Smoky Tiger a trouvé sa vocation il y a une dizaine d'années, puisque un album existe déjà sous son nom en l'année 2009. Sa voix parfaitement maîtrisée montre bien qu'il sait exactement quoi en faire. Une voix de balladin ayant défié les éléments, et quand il rocke, sur Bloody Jack, on dirait Tom Rush en plein pastiche sur Who Do You Love ? Le pont, lugubre, assure que même la mort ne laisse pas ce héros tranquille. La mère du bandit s'en va trouver un sorcier vaudou pour le faire ressusciter. L'ambiance décrépite de se grand moment de narration, puis la fin déchaînée du morceau, est l'un des meilleurs moments de l'album.

Flying Bandit, une histoire de détrousseur de banques, est agrémentée de bossa nova. Tout ce qui pourrait paraître semi délirant, comme de mêler les sons de jeux d'arcade électroniques à ce backdrop exotique, plus des accords en power chord et des harmonies dans la tradition des vieux studios américains, tout cela est parfaitement vrai. Le mélange des genres donne des ailes à Terry Fox (un athlète unijambiste canadien), avant que la chanson ne se termine avec un message révérencieux, passé comme un relais à travers les âges « Stay strong ».

Puis démarre une deuxième moitié de l'album, peut -être plus incroyable encore. Deux chansons autour de sept minutes, la première, un blues hypnotique et brûlant où « Tommy Prince was a natural born killer. » Elle décrit un héros de guerre populaire canadien, avec saxophone énervé et guitares blues rock. Plus loin la voix de Tiger devient carrément celle de Tom Waits. L'évocation de Winnipeg, omniprésente dans l'album rappelle qu'il s'agit d'un disque de ce cartel terrible, Transistor 66. « I must sing this sad song/It's a story you should know/I've yourd heard of Big bear/He was a leader here » démarre Big Bear, moins austère que ses premièrs abords le suggèrent. L'histoire d'un chef indien désireux de défendre les droits des siens, et dont ces sept minutes de magnificence constituent l'éloge universel. 

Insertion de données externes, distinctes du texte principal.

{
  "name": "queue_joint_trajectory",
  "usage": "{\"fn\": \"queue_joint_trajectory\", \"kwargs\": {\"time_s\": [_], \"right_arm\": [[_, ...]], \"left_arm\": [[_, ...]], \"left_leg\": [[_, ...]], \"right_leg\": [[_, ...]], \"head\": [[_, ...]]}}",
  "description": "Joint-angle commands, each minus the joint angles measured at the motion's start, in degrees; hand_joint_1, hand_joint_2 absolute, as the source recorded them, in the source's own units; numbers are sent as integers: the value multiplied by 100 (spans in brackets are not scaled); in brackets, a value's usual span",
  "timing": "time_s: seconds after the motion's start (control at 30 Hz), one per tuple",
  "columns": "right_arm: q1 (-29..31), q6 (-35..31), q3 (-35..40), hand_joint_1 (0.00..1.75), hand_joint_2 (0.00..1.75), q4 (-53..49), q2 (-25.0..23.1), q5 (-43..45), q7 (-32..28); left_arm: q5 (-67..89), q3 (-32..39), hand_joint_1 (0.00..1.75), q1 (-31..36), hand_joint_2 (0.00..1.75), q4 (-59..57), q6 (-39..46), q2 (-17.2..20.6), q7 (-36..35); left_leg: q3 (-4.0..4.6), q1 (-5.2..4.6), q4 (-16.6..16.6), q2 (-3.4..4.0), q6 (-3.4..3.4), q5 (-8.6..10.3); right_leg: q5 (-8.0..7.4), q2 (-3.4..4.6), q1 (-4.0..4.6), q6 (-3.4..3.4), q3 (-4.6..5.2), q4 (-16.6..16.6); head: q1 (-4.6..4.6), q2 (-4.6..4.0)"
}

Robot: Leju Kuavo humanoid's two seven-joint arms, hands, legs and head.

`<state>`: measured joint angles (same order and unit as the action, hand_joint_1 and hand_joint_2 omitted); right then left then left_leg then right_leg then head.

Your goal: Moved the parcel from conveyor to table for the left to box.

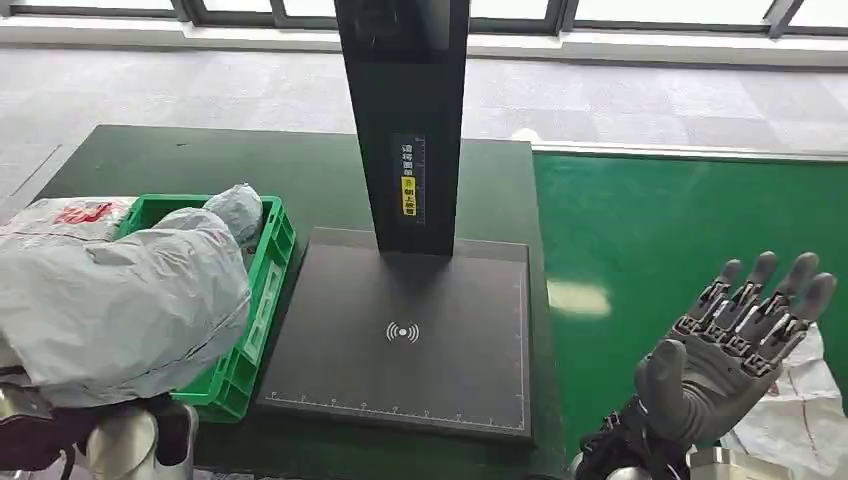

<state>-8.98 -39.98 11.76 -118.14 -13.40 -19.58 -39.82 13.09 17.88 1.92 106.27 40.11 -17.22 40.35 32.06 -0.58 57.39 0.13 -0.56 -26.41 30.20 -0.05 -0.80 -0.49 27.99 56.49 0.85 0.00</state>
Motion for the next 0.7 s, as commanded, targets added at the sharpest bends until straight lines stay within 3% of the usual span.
{"fn": "queue_joint_trajectory", "kwargs": {"time_s": [0.03,0.47,0.53,0.57,0.6,0.67,0.7], "right_arm": [[105,-2,36,0,175,165,61,13,-18],[116,-2,45,0,175,175,67,23,-18],[167,-2,81,0,175,249,90,53,-18],[324,-2,305,0,175,475,255,277,-18],[456,-2,324,0,175,611,233,291,-18],[524,-2,372,0,175,722,227,310,-18],[516,-2,370,0,175,735,227,306,-18]], "left_arm": [[499,-330,0,140,0,-1579,-11,-99,-58],[704,-180,0,257,0,-1760,-11,-120,-100],[1022,-57,0,585,0,-2320,-11,80,-614],[2039,1994,0,1990,0,-3143,-11,58,-734],[2260,2596,0,3024,0,-4333,-11,944,-870],[3612,3837,0,4562,0,-5846,-11,1914,-1072],[4443,4097,0,5319,0,-6405,-11,2327,-1473]], "left_leg": [[-5,7,-23,-11,-7,13],[1,6,-3,-4,-5,4],[6,7,-4,-5,-6,6],[2,5,-5,-9,-5,7],[12,10,-4,-21,-7,16],[7,12,-13,-15,-18,30],[23,20,-13,-20,-22,43]], "right_leg": [[-13,-10,7,1,-12,-31],[-5,-4,5,0,1,-10],[-7,-5,6,0,5,-11],[-5,-9,4,0,2,-9],[-11,-20,9,-2,8,-10],[-21,-14,10,-12,15,-4],[-31,-20,19,-17,26,-3]], "head": [[-2,0],[0,0],[0,0],[0,0],[0,0],[0,0],[0,0]]}}
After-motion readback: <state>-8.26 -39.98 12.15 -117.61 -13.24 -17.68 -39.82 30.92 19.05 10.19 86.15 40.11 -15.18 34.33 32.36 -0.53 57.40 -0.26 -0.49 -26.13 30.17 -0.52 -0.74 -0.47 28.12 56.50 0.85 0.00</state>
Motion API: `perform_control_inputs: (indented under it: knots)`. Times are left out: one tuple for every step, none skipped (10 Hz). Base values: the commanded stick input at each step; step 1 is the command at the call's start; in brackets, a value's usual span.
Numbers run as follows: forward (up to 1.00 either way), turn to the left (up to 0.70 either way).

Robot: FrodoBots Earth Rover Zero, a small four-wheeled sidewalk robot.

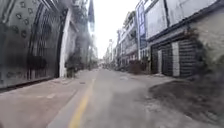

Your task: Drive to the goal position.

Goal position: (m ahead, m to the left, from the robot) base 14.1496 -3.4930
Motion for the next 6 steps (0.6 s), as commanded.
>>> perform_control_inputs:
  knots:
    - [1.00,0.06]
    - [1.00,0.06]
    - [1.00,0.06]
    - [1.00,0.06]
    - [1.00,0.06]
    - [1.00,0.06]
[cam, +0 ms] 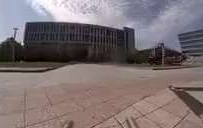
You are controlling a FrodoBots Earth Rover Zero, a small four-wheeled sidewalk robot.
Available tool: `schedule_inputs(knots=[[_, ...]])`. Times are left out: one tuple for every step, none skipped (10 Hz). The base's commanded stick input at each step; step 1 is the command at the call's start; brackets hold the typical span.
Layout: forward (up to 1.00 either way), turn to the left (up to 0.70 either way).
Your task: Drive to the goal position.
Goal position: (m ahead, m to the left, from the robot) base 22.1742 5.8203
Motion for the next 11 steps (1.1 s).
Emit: schedule_inputs(knots=[[0.7,0.0],[0.7,0.0],[0.7,0.0],[0.7,0.0],[0.7,0.0],[0.7,0.0],[0.7,0.0],[0.7,0.0],[0.7,0.0],[0.7,0.03],[0.7,0.2]])
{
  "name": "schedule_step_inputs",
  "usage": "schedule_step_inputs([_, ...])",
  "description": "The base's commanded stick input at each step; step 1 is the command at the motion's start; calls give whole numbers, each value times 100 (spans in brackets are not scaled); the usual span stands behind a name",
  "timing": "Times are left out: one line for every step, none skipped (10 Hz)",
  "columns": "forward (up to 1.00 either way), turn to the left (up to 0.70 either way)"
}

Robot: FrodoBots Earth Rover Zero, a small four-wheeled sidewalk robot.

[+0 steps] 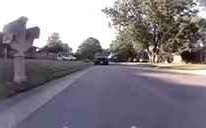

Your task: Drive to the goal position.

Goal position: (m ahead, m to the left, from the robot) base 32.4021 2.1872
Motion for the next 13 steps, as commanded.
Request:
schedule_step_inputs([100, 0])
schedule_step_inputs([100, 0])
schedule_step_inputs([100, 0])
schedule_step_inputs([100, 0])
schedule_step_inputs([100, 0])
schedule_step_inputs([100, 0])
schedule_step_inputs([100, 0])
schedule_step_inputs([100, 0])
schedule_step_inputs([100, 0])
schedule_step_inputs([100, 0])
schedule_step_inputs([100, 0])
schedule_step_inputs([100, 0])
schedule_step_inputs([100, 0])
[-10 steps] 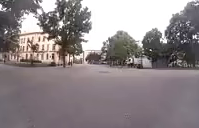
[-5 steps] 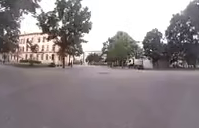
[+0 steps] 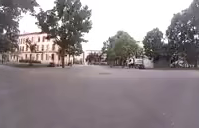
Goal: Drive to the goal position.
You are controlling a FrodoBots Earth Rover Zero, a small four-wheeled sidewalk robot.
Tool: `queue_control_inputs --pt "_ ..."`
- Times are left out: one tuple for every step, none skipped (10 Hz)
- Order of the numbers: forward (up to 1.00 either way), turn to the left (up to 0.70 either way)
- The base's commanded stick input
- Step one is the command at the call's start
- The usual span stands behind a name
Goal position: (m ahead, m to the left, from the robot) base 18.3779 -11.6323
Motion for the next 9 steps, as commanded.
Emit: queue_control_inputs --pt "0.60 0.00" --pt "0.60 0.00" --pt "0.60 0.00" --pt "0.60 0.00" --pt "0.60 0.00" --pt "0.60 0.00" --pt "0.60 0.00" --pt "0.60 0.00" --pt "0.60 0.00"
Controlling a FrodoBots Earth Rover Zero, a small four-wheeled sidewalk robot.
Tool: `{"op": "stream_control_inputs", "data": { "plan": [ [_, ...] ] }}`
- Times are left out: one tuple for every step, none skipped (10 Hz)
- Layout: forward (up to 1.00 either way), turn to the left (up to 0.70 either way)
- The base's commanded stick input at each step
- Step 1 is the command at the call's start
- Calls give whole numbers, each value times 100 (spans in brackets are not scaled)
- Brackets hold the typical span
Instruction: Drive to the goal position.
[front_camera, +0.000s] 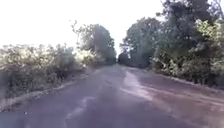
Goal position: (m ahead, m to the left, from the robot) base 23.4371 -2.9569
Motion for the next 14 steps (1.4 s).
{"op": "stream_control_inputs", "data": {
  "plan": [
    [100,0],
    [100,2],
    [100,11],
    [100,19],
    [100,22],
    [100,9],
    [100,1],
    [100,0],
    [100,0],
    [100,-3],
    [100,-13],
    [100,-29],
    [100,-26],
    [100,0]
  ]
}}
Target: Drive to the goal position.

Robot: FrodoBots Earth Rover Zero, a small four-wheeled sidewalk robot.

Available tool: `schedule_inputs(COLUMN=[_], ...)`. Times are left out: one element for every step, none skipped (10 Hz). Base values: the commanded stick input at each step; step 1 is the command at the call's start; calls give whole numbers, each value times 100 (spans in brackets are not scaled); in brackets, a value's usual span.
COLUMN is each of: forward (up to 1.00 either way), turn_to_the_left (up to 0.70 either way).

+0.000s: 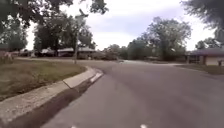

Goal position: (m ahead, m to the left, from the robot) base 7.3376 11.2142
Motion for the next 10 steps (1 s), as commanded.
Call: schedule_inputs(forward=[70, 70, 70, 70, 70, 70, 70, 70, 70, 70], turn_to_the_left=[0, 0, 0, 0, 0, 0, 0, 0, 0, 0])
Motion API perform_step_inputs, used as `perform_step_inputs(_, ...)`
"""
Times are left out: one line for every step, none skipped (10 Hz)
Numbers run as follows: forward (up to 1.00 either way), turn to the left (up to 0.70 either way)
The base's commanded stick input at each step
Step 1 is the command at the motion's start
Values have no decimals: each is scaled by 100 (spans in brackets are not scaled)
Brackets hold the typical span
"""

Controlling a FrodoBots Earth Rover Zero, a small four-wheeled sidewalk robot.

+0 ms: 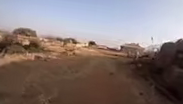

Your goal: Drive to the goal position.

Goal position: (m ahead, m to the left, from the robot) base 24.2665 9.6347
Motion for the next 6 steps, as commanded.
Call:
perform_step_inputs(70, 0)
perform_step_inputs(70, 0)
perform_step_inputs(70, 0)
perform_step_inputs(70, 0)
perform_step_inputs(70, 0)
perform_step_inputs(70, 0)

Purple City Glow nous ouvre les portes d’un monde de secrets et d’excès. «The Pool of the Black Star n’est pas une référence à David Bowie, comme me l’expliquera Courtnage après avoir lu dans cette chronique une allusion dans ce sens . «J’ai été scotché qu’il fasse cette chanson, Black Star, bien après que la mienne ait été écrite. Il y a un hall mystérieux à Winnipeg appelé  the pool of the black star, dans notre building légilatif. » Des chœurs sépulcraux s’associent bientôt. 
Louis Riel revient, à travers le portrait d’un instigateur de révolte, au temps de la chasse au bison, déjà évoquée dans Warden of the Plains. C’est peut-être une histoire d’après guerre, cette fois, mais celle d’hommes toujours tributaires d’un immense passé, bâti de règlements de comptes et de procès expéditifs. Un monde où il valait mieux être artiste derrière des portes closes que de respirer trop intensément l’air de la piste sauvage, ou encore de chercher de intéressements dans la politique locale, au risque de finir pendu.